Pescadores falam em crime ambiental no caso Quatiara do Rio do Peixe
Nossa Lucélia - 22.10.2011
Crime consiste no assoriamento do rio causado pelo excesso de areia e da possível morte de peixes
PARAPUÃ - Pescadores ouvidos pela reportagem do Jornal Cidade Aberta nesta semana falam em “crime ambiental” no episódio verificado na última terça-feira (18), quando se formou um extenso banco de areia, que encobriu parte do leito próximo da ponte velha e também o canal de escoamento das águas do Rio do Peixe, que movem a turbina da Pequena Central Hidrelétrica (PCH) Quatiara, em Rancharia.
A empresa responsável pela Quatiara abriu as comportas para a instalação de uma máquina de limpeza de grades da represa e que automatizará o trabalho que hoje é manual.
”A usina (hidrelétrica) deu uma descarga de areia para trocar o maquinário e o que deveria ser aberto por 40 minutos ficou por quase dois dias e aconteceu isso aí que a gente está vendo na beira do rio. O canal hoje praticamente não existe porque está entupido de areia”, contou Donizete Antônio Francisco Filho, motorista de caminhão.

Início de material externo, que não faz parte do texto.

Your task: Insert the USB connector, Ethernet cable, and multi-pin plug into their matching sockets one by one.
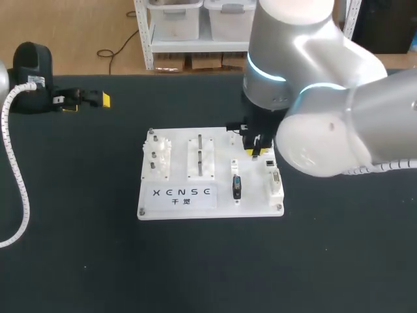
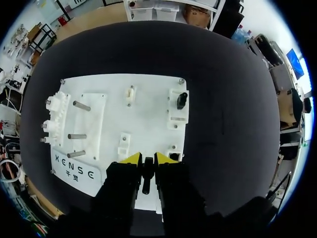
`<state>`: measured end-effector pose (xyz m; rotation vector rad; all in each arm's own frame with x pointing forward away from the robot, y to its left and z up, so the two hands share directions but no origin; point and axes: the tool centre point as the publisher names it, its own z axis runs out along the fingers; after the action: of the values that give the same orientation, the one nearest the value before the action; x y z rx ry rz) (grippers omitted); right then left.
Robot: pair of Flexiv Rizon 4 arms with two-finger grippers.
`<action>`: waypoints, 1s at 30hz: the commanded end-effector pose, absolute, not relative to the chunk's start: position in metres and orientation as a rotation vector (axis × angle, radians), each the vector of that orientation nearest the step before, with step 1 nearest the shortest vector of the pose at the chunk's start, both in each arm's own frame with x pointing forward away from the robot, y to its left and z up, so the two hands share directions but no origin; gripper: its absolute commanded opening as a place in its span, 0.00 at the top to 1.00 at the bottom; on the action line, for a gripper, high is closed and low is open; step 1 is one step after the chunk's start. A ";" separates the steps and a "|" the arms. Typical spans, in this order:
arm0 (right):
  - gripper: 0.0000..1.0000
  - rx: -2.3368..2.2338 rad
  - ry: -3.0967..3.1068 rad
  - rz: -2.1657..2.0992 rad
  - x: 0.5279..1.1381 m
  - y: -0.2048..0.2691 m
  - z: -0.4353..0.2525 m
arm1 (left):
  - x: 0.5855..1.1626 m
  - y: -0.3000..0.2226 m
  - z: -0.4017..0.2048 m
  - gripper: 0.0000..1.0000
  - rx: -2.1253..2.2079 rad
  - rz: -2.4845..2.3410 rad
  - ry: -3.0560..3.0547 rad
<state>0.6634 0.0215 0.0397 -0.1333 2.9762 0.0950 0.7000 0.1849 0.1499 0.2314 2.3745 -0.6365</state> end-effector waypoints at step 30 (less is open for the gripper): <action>1.00 -0.022 2.978 0.052 0.659 -0.010 0.027 | 0.700 0.185 0.150 0.00 0.231 -0.636 2.374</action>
<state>0.6606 -0.0087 0.0285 -0.0261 2.9824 0.0511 0.7000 0.1849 0.1499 0.2314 2.3745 -0.6365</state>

Pescadores da região relatam ter havido também mortandade de peixes após o fato. “Lá pra baixo tinha gente pegando sacos de peixes já mortos”, apontou Donizete.

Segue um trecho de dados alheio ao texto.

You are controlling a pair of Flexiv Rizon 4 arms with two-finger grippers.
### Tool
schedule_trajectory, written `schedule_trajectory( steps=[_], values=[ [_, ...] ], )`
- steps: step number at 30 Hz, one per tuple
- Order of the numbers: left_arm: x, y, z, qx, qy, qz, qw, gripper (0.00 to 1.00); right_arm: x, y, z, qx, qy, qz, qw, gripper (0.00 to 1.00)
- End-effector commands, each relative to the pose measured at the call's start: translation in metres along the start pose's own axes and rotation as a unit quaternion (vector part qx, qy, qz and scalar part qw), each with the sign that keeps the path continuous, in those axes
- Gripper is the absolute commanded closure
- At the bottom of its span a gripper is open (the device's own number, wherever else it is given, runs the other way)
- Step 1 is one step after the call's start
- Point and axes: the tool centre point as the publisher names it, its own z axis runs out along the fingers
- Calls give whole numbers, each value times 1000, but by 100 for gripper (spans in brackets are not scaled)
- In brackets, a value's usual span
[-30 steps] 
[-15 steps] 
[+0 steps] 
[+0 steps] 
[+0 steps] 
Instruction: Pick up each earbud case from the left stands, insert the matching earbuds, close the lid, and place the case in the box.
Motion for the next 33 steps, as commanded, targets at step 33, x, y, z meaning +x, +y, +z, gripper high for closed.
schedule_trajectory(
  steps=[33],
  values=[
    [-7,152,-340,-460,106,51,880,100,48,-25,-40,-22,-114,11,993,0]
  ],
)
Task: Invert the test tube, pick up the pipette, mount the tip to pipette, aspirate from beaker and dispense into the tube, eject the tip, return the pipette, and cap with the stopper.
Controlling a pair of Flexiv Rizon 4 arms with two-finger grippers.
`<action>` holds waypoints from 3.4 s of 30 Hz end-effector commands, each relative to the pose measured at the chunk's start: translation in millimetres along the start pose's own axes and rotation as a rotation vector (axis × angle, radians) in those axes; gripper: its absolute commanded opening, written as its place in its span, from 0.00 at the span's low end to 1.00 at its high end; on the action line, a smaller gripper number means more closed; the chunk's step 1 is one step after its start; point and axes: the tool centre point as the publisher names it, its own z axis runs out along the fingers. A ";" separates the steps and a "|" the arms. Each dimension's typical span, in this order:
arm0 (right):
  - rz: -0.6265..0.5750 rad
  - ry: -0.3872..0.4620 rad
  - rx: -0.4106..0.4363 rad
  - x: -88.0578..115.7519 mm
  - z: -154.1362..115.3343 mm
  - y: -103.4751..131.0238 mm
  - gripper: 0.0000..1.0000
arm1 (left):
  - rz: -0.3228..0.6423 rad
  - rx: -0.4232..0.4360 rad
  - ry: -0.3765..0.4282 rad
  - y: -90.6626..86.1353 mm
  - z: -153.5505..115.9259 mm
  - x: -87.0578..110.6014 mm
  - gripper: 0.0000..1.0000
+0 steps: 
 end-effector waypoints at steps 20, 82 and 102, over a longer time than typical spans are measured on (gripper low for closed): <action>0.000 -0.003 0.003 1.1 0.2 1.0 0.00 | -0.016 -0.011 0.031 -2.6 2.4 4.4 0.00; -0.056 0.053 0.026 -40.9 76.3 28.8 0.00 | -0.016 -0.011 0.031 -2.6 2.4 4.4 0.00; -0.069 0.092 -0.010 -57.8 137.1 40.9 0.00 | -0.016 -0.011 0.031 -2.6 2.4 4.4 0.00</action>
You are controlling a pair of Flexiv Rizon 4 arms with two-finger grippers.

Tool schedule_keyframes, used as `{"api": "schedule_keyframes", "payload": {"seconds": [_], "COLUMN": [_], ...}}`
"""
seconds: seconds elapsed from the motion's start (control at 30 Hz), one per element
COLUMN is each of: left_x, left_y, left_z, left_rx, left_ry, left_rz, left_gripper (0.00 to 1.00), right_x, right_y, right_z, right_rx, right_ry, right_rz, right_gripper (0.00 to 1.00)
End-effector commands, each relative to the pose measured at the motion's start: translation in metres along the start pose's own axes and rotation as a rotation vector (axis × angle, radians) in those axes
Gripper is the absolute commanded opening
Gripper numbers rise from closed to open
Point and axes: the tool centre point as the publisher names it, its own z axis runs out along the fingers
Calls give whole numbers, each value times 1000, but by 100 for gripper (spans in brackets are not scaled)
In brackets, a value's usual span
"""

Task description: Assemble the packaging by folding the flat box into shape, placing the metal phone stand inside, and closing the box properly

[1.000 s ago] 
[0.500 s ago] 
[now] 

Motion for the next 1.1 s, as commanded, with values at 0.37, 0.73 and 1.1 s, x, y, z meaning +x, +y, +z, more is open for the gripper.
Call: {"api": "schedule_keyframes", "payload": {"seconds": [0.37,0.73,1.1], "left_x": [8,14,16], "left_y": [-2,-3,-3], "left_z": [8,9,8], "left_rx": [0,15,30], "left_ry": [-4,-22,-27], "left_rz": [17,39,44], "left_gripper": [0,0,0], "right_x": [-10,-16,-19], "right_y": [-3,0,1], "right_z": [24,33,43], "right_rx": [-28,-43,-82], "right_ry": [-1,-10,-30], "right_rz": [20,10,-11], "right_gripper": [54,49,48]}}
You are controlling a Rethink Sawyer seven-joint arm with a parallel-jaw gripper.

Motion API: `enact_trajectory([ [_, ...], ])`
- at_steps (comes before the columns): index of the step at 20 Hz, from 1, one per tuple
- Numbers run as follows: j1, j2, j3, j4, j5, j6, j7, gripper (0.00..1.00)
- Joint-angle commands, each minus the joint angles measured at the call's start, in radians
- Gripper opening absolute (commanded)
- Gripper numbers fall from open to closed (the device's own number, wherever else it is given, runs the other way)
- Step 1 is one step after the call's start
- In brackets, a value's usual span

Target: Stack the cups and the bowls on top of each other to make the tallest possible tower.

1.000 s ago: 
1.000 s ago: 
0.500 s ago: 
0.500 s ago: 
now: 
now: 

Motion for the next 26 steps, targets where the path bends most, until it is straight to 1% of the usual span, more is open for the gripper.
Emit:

Crime ambiental? - A Polícia Militar Ambiental (PMA) afirma que o fato configura crime ambiental em razão do assoreamento do leito do rio causado pelo excesso de areia e da possível morte de peixes.
“Nós fizemos um boletim de ocorrências, vamos encaminhar ao comando regional e, posteriormente, à Promotoria do Meio Ambiente. Na opinião da PMA, isso configura como crime ambiental”, explicou o soldado Vagner Pazentin, de Tupã, que acionou a Companhia Ambiental do Estado de São Paulo (Cetesb) regional de Presidente Prudente.
“Após as avaliações, inclusive da coleta de água do rio para verificação do nível de oxigênio e da possível mortandade de peixes, saberemos que tipo de atitude tomar”, informou Luís Carlos Cardoso, técnico da Cetesb regional de Presidente Prudente.
Nada a declarar - “Eu não posso me pronunciar porque não sou a pessoa autorizada para isso na empresa. Se essa pessoa chegar aqui, eu passo para vocês, mas quem vai direcionar é o departamento jurídico. Vou falar com o meu chefe e mais tarde vou pedir para o Reginaldo entrar em contato com vocês e falar para ligar para o 'fulano de tal”.
Essa foi a declaração de Paulo Vieira, encarregado de operações da PCH Quatiara quando questionado pela imprensa sobre o caso.